### Activity
Copy every entry precisely.

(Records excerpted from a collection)
----

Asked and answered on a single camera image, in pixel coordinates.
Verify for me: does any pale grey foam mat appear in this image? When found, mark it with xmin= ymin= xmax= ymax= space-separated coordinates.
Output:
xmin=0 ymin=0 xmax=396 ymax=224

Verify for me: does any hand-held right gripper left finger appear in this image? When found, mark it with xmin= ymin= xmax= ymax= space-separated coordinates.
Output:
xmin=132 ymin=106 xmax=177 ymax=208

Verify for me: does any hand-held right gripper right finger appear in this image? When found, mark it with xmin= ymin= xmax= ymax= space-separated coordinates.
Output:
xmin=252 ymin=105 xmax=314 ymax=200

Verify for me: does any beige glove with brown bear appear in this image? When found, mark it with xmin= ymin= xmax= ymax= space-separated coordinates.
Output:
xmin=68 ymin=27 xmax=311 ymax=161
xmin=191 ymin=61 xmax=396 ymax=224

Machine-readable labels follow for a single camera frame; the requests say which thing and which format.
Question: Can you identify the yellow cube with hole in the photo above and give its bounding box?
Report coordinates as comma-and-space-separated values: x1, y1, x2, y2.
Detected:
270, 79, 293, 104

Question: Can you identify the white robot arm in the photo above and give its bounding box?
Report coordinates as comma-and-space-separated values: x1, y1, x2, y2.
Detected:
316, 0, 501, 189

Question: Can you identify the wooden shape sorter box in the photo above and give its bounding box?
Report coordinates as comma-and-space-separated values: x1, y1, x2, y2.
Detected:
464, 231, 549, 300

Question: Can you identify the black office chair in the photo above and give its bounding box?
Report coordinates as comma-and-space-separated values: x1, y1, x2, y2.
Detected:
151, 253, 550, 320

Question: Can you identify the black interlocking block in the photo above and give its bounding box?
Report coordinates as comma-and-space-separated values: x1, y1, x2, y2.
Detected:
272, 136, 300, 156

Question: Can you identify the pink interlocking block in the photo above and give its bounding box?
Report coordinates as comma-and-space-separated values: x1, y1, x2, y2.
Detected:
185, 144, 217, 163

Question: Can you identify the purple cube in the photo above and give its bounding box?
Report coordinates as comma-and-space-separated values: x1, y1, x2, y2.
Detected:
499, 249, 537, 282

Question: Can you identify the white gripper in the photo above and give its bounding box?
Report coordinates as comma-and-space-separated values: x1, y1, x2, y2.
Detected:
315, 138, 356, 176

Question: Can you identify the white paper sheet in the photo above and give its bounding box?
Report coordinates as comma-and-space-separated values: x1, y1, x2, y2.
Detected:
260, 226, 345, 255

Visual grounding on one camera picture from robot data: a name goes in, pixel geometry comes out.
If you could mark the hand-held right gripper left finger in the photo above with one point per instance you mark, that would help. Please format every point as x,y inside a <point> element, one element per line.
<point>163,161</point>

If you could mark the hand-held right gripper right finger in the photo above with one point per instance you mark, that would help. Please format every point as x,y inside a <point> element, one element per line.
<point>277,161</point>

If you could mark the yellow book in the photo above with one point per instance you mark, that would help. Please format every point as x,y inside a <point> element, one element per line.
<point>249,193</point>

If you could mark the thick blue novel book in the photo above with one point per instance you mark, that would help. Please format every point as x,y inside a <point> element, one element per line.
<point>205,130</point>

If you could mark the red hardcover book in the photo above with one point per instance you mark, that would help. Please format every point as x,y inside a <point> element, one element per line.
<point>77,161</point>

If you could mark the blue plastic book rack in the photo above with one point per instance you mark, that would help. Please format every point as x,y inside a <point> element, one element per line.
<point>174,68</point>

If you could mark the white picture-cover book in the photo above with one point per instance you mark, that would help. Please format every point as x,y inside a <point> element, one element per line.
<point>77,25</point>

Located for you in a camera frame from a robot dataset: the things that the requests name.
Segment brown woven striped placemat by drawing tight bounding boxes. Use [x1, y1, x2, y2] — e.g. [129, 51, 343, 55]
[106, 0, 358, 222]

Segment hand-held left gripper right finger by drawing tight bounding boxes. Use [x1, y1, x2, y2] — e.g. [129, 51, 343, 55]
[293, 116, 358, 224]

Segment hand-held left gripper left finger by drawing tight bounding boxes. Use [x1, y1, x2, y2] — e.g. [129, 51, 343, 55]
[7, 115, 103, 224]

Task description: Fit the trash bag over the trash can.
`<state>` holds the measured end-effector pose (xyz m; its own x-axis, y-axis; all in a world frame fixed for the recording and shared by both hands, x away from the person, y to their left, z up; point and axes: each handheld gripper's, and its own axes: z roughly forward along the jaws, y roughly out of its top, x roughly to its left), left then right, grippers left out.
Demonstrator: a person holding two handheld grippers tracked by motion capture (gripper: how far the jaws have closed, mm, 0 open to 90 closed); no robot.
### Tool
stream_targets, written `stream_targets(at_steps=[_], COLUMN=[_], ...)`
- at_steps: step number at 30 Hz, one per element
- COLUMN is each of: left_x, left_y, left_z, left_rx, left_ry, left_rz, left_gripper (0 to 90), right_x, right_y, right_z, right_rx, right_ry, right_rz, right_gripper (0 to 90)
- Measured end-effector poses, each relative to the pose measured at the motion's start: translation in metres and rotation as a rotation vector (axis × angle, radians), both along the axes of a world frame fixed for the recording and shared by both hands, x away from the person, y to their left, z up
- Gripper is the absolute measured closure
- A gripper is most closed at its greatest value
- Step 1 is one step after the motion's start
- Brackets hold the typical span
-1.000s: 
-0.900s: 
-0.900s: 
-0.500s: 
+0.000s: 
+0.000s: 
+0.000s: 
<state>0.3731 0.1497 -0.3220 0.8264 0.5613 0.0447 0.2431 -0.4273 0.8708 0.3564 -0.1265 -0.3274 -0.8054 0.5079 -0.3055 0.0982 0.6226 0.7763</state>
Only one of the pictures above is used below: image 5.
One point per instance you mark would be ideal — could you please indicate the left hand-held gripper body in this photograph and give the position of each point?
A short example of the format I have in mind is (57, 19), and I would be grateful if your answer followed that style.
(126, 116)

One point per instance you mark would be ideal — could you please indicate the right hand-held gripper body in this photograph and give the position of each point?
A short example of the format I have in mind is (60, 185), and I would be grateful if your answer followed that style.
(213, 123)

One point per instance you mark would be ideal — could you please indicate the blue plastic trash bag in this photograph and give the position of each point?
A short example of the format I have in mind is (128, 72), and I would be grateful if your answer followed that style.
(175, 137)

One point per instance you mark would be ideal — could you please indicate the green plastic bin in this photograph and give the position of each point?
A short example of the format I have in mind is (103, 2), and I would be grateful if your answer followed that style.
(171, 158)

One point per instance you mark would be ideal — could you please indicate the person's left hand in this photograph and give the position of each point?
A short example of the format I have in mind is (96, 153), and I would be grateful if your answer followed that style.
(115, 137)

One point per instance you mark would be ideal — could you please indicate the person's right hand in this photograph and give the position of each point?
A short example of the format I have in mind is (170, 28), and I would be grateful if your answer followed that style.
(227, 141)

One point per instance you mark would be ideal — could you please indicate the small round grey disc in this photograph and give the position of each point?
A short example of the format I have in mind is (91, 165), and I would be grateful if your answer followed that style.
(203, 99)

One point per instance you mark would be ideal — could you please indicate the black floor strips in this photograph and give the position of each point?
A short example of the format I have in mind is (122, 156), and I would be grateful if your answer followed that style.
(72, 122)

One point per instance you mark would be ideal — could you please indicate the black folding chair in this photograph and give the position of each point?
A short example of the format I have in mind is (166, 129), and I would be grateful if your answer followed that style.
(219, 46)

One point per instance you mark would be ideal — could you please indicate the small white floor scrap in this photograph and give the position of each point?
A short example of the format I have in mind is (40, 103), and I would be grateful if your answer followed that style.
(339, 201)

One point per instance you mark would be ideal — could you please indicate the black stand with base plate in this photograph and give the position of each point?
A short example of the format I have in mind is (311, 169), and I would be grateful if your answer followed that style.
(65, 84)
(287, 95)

----

### Response to the task
Asked and answered on a single camera image, in pixel coordinates.
Verify for me: does any pale grey foam mat appear in this image? When found, mark it with xmin= ymin= xmax= ymax= space-separated coordinates.
Output:
xmin=0 ymin=0 xmax=396 ymax=224

Verify for me: does any hand-held right gripper left finger appear in this image? When found, mark it with xmin= ymin= xmax= ymax= space-separated coordinates.
Output:
xmin=132 ymin=106 xmax=177 ymax=208

Verify for me: does any hand-held right gripper right finger appear in this image? When found, mark it with xmin= ymin= xmax= ymax= space-separated coordinates.
Output:
xmin=252 ymin=105 xmax=314 ymax=200

Verify for me: does any beige glove with brown bear appear in this image? When found, mark it with xmin= ymin= xmax= ymax= space-separated coordinates.
Output:
xmin=68 ymin=27 xmax=311 ymax=161
xmin=191 ymin=61 xmax=396 ymax=224

Machine-readable labels follow for a single camera frame; the requests say which thing and which format.
Question: Can you identify the yellow cube with hole in the photo above and give its bounding box?
Report coordinates as comma-and-space-separated values: x1, y1, x2, y2.
Detected:
270, 79, 293, 104

Question: Can you identify the white robot arm in the photo above and give its bounding box?
Report coordinates as comma-and-space-separated values: x1, y1, x2, y2.
Detected:
316, 0, 501, 189

Question: Can you identify the wooden shape sorter box in the photo above and give its bounding box?
Report coordinates as comma-and-space-separated values: x1, y1, x2, y2.
Detected:
464, 231, 549, 300

Question: Can you identify the black office chair in the photo above and give its bounding box?
Report coordinates as comma-and-space-separated values: x1, y1, x2, y2.
Detected:
151, 253, 550, 320

Question: Can you identify the black interlocking block in the photo above and give its bounding box?
Report coordinates as comma-and-space-separated values: x1, y1, x2, y2.
Detected:
272, 136, 300, 156

Question: Can you identify the pink interlocking block in the photo above and give its bounding box?
Report coordinates as comma-and-space-separated values: x1, y1, x2, y2.
Detected:
185, 144, 217, 163

Question: Can you identify the purple cube in the photo above and give its bounding box?
Report coordinates as comma-and-space-separated values: x1, y1, x2, y2.
Detected:
499, 249, 537, 282

Question: Can you identify the white gripper in the photo above and give its bounding box?
Report coordinates as comma-and-space-separated values: x1, y1, x2, y2.
Detected:
315, 138, 356, 176

Question: Can you identify the white paper sheet in the photo above and give its bounding box?
Report coordinates as comma-and-space-separated values: x1, y1, x2, y2.
Detected:
260, 226, 345, 255

Visual grounding on one camera picture from robot data: a name goes in, pixel geometry comes out.
If you could mark the hand-held right gripper left finger in the photo above with one point per instance you mark, that would help. Please format every point as x,y inside a <point> element, one element per line.
<point>163,161</point>

If you could mark the hand-held right gripper right finger in the photo above with one point per instance you mark, that would help. Please format every point as x,y inside a <point> element, one element per line.
<point>277,161</point>

If you could mark the yellow book in the photo above with one point per instance you mark, that would help. Please format every point as x,y inside a <point> element, one element per line.
<point>249,193</point>

If you could mark the thick blue novel book in the photo above with one point per instance you mark, that would help. Please format every point as x,y inside a <point> element, one element per line.
<point>205,130</point>

If you could mark the red hardcover book in the photo above with one point per instance you mark, that would help. Please format every point as x,y inside a <point> element, one element per line.
<point>77,161</point>

If you could mark the blue plastic book rack in the photo above with one point per instance you mark, that would help. Please format every point as x,y inside a <point> element, one element per line.
<point>174,68</point>

If you could mark the white picture-cover book in the photo above with one point per instance you mark, that would help. Please format every point as x,y inside a <point> element, one element per line.
<point>77,25</point>

Located for you in a camera frame from a robot dataset: the things that the requests name.
Segment brown woven striped placemat by drawing tight bounding boxes. Use [x1, y1, x2, y2] — e.g. [129, 51, 343, 55]
[106, 0, 358, 222]

Segment hand-held left gripper right finger by drawing tight bounding boxes. Use [x1, y1, x2, y2] — e.g. [129, 51, 343, 55]
[293, 116, 358, 224]

Segment hand-held left gripper left finger by drawing tight bounding boxes. Use [x1, y1, x2, y2] — e.g. [129, 51, 343, 55]
[7, 115, 103, 224]

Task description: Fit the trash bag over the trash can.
`<state>` holds the measured end-effector pose (xyz m; its own x-axis, y-axis; all in a world frame fixed for the recording and shared by both hands, x away from the person, y to their left, z up; point and axes: each handheld gripper's, and its own axes: z roughly forward along the jaws, y roughly out of its top, x roughly to its left), left then right, grippers left out.
Demonstrator: a person holding two handheld grippers tracked by motion capture (gripper: how far the jaws have closed, mm, 0 open to 90 closed); no robot.
### Tool
stream_targets, written `stream_targets(at_steps=[_], COLUMN=[_], ...)`
- at_steps: step number at 30 Hz, one per element
- COLUMN is each of: left_x, left_y, left_z, left_rx, left_ry, left_rz, left_gripper (0 to 90), right_x, right_y, right_z, right_rx, right_ry, right_rz, right_gripper (0 to 90)
- Measured end-effector poses, each relative to the pose measured at the motion's start: translation in metres and rotation as a rotation vector (axis × angle, radians), both along the axes of a world frame fixed for the recording and shared by both hands, x away from the person, y to their left, z up
- Gripper is the absolute measured closure
- A gripper is most closed at its greatest value
- Step 1 is one step after the motion's start
- Brackets hold the typical span
-1.000s: 
-0.900s: 
-0.900s: 
-0.500s: 
+0.000s: 
+0.000s: 
+0.000s: 
<state>0.3731 0.1497 -0.3220 0.8264 0.5613 0.0447 0.2431 -0.4273 0.8708 0.3564 -0.1265 -0.3274 -0.8054 0.5079 -0.3055 0.0982 0.6226 0.7763</state>
Only one of the pictures above is used below: image 5.
One point per instance you mark would be ideal — could you please indicate the left hand-held gripper body in this photograph and give the position of each point?
A short example of the format I have in mind is (57, 19), and I would be grateful if your answer followed that style.
(126, 116)

One point per instance you mark would be ideal — could you please indicate the right hand-held gripper body in this photograph and give the position of each point?
A short example of the format I have in mind is (60, 185), and I would be grateful if your answer followed that style.
(213, 123)

One point per instance you mark would be ideal — could you please indicate the blue plastic trash bag in this photograph and give the position of each point?
A short example of the format I have in mind is (128, 72), and I would be grateful if your answer followed that style.
(175, 137)

One point per instance you mark would be ideal — could you please indicate the green plastic bin in this photograph and give the position of each point?
A short example of the format I have in mind is (103, 2), and I would be grateful if your answer followed that style.
(171, 158)

One point per instance you mark would be ideal — could you please indicate the person's left hand in this photograph and give the position of each point?
A short example of the format I have in mind is (96, 153), and I would be grateful if your answer followed that style.
(115, 137)

One point per instance you mark would be ideal — could you please indicate the person's right hand in this photograph and give the position of each point?
A short example of the format I have in mind is (170, 28), and I would be grateful if your answer followed that style.
(227, 141)

One point per instance you mark would be ideal — could you please indicate the small round grey disc in this photograph and give the position of each point?
A short example of the format I have in mind is (91, 165), and I would be grateful if your answer followed that style.
(203, 99)

One point per instance you mark would be ideal — could you please indicate the black floor strips in this photograph and give the position of each point?
A short example of the format I have in mind is (122, 156), and I would be grateful if your answer followed that style.
(72, 122)

One point per instance you mark would be ideal — could you please indicate the black folding chair in this photograph and give the position of each point?
A short example of the format I have in mind is (166, 129), and I would be grateful if your answer followed that style.
(219, 46)

One point per instance you mark would be ideal — could you please indicate the small white floor scrap in this photograph and give the position of each point?
A short example of the format I have in mind is (40, 103), and I would be grateful if your answer followed that style.
(339, 201)

One point per instance you mark would be ideal — could you please indicate the black stand with base plate in this photograph and give the position of each point?
A short example of the format I have in mind is (311, 169), and I would be grateful if your answer followed that style.
(65, 84)
(287, 95)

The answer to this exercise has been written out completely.